Start of The data

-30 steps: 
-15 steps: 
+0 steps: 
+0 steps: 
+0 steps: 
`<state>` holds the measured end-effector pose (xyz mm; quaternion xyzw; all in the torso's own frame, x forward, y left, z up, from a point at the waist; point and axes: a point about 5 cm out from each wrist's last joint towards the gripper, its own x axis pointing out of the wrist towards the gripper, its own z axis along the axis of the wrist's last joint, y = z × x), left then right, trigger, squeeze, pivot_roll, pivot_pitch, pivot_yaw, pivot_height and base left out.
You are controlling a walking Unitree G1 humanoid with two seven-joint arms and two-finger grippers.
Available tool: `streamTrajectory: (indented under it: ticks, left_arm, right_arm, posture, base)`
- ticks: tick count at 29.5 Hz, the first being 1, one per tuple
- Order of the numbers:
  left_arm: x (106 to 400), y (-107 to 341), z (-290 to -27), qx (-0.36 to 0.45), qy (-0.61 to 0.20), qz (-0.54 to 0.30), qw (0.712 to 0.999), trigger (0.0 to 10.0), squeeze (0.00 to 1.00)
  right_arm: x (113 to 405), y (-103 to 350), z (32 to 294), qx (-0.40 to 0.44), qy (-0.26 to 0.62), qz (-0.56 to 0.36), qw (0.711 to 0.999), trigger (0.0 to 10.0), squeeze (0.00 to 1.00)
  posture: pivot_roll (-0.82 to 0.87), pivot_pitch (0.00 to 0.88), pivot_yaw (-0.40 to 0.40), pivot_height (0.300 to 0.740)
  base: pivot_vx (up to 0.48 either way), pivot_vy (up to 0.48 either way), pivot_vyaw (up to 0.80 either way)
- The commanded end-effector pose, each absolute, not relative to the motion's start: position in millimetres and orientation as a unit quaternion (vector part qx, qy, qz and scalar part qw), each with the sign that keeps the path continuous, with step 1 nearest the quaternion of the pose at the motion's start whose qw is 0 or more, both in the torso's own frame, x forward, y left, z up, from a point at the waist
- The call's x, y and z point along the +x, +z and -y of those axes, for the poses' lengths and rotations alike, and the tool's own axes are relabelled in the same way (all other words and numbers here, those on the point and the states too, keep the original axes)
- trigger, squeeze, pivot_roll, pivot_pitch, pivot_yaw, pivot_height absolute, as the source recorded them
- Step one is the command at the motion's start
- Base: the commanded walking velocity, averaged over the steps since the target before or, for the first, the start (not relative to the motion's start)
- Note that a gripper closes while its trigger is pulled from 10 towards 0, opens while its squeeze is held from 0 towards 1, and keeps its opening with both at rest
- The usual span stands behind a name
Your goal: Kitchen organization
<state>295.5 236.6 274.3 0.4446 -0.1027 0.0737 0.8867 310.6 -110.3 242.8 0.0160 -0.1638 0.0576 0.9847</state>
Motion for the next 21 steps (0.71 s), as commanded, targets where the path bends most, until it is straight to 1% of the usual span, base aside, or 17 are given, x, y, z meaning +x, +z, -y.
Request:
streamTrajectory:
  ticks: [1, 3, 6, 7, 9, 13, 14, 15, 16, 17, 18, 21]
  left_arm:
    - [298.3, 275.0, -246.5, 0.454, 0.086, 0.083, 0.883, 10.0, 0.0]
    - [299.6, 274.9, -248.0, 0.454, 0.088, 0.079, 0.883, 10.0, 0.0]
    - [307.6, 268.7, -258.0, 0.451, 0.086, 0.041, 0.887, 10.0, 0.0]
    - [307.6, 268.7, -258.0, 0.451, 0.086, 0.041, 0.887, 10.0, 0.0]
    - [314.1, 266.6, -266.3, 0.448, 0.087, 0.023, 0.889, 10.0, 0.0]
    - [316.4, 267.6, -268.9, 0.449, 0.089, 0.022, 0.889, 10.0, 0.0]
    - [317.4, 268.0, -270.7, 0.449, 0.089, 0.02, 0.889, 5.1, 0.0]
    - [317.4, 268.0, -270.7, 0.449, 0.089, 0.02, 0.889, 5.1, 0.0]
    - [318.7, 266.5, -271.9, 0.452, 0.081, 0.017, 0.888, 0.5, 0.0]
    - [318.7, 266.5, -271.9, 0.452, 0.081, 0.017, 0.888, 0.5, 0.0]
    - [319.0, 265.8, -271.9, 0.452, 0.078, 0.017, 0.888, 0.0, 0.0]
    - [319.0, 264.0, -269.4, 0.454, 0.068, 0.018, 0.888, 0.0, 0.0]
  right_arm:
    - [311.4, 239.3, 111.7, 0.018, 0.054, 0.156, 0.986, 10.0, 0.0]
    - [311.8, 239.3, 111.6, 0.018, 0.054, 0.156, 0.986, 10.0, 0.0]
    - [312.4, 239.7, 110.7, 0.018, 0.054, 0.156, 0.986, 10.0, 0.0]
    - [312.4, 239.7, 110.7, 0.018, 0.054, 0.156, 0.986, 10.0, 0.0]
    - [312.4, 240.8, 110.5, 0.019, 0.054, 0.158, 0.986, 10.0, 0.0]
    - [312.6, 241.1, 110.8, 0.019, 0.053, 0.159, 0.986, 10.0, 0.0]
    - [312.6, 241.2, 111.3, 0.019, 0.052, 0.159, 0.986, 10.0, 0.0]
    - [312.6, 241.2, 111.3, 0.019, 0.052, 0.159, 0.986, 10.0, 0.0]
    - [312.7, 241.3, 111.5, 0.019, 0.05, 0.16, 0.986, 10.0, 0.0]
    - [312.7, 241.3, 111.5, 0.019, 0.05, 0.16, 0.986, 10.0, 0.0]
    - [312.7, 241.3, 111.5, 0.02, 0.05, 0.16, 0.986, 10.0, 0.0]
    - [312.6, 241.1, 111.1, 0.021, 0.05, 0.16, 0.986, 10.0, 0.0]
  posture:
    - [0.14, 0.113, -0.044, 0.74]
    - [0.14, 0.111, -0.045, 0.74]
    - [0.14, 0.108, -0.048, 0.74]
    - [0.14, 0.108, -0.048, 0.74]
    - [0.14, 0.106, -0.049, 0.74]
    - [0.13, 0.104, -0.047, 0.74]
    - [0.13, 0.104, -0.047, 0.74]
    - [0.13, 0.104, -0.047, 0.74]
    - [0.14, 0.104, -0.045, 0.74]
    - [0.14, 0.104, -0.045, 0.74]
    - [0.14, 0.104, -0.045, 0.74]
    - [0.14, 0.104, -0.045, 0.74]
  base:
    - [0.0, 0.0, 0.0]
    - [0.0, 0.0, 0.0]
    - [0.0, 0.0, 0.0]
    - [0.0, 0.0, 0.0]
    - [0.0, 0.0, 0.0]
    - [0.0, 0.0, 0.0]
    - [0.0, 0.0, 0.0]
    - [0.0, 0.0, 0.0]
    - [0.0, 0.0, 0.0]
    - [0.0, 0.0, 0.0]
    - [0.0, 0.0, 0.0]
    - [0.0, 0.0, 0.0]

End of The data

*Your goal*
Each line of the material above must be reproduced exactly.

*Exercise response*
-30 steps: 
-15 steps: 
+0 steps: 
+0 steps: 
+0 steps: 
`<state>` holds the measured end-effector pose (xyz mm; quaternion xyzw; all in the torso's own frame, x forward, y left, z up, from a point at the waist; point and axes: a point about 5 cm out from each wrist's last joint towards the gripper, its own x axis pointing out of the wrist towards the gripper, its own z axis along the axis of the wrist's last joint, y = z × x), left then right, trigger, squeeze, pivot_roll, pivot_pitch, pivot_yaw, pivot_height and base left out.
You are controlling a walking Unitree G1 humanoid with two seven-joint arms and two-finger grippers.
Available tool: `streamTrajectory: (indented under it: ticks, left_arm, right_arm, posture, base)`
- ticks: tick count at 29.5 Hz, the first being 1, one per tuple
- Order of the numbers:
  left_arm: x (106 to 400), y (-107 to 341), z (-290 to -27), qx (-0.36 to 0.45), qy (-0.61 to 0.20), qz (-0.54 to 0.30), qw (0.712 to 0.999), trigger (0.0 to 10.0), squeeze (0.00 to 1.00)
  right_arm: x (113 to 405), y (-103 to 350), z (32 to 294), qx (-0.40 to 0.44), qy (-0.26 to 0.62), qz (-0.56 to 0.36), qw (0.711 to 0.999), trigger (0.0 to 10.0), squeeze (0.00 to 1.00)
  posture: pivot_roll (-0.82 to 0.87), pivot_pitch (0.00 to 0.88), pivot_yaw (-0.40 to 0.40), pivot_height (0.300 to 0.740)
  base: pivot_vx (up to 0.48 either way), pivot_vy (up to 0.48 either way), pivot_vyaw (up to 0.80 either way)
- The commanded end-effector pose, each absolute, not relative to the motion's start: position in millimetres and orientation as a unit quaternion (vector part qx, qy, qz and scalar part qw), each with the sign that keeps the path continuous, with step 1 nearest the quaternion of the pose at the motion's start whose qw is 0 or more, both in the torso's own frame, x forward, y left, z up, from a point at the waist
- The call's x, y and z point along the +x, +z and -y of those axes, for the poses' lengths and rotations alike, and the tool's own axes are relabelled in the same way (all other words and numbers here, those on the point and the states too, keep the original axes)
- trigger, squeeze, pivot_roll, pivot_pitch, pivot_yaw, pivot_height absolute, as the source recorded them
- Step one is the command at the motion's start
- Base: the commanded walking velocity, averaged over the steps since the target before or, for the first, the start (not relative to the motion's start)
- Note that a gripper closes while its trigger is pulled from 10 towards 0, opens while its squeeze is held from 0 towards 1, and keeps its opening with both at rest
- The usual span stands behind a name
Your goal: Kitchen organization
<state>295.5 236.6 274.3 0.4446 -0.1027 0.0737 0.8867 310.6 -110.3 242.8 0.0160 -0.1638 0.0576 0.9847</state>
Motion for the next 21 steps (0.71 s), as commanded, targets where the path bends most, until it is straight to 1% of the usual span, base aside, or 17 are given, x, y, z meaning +x, +z, -y.
Request:
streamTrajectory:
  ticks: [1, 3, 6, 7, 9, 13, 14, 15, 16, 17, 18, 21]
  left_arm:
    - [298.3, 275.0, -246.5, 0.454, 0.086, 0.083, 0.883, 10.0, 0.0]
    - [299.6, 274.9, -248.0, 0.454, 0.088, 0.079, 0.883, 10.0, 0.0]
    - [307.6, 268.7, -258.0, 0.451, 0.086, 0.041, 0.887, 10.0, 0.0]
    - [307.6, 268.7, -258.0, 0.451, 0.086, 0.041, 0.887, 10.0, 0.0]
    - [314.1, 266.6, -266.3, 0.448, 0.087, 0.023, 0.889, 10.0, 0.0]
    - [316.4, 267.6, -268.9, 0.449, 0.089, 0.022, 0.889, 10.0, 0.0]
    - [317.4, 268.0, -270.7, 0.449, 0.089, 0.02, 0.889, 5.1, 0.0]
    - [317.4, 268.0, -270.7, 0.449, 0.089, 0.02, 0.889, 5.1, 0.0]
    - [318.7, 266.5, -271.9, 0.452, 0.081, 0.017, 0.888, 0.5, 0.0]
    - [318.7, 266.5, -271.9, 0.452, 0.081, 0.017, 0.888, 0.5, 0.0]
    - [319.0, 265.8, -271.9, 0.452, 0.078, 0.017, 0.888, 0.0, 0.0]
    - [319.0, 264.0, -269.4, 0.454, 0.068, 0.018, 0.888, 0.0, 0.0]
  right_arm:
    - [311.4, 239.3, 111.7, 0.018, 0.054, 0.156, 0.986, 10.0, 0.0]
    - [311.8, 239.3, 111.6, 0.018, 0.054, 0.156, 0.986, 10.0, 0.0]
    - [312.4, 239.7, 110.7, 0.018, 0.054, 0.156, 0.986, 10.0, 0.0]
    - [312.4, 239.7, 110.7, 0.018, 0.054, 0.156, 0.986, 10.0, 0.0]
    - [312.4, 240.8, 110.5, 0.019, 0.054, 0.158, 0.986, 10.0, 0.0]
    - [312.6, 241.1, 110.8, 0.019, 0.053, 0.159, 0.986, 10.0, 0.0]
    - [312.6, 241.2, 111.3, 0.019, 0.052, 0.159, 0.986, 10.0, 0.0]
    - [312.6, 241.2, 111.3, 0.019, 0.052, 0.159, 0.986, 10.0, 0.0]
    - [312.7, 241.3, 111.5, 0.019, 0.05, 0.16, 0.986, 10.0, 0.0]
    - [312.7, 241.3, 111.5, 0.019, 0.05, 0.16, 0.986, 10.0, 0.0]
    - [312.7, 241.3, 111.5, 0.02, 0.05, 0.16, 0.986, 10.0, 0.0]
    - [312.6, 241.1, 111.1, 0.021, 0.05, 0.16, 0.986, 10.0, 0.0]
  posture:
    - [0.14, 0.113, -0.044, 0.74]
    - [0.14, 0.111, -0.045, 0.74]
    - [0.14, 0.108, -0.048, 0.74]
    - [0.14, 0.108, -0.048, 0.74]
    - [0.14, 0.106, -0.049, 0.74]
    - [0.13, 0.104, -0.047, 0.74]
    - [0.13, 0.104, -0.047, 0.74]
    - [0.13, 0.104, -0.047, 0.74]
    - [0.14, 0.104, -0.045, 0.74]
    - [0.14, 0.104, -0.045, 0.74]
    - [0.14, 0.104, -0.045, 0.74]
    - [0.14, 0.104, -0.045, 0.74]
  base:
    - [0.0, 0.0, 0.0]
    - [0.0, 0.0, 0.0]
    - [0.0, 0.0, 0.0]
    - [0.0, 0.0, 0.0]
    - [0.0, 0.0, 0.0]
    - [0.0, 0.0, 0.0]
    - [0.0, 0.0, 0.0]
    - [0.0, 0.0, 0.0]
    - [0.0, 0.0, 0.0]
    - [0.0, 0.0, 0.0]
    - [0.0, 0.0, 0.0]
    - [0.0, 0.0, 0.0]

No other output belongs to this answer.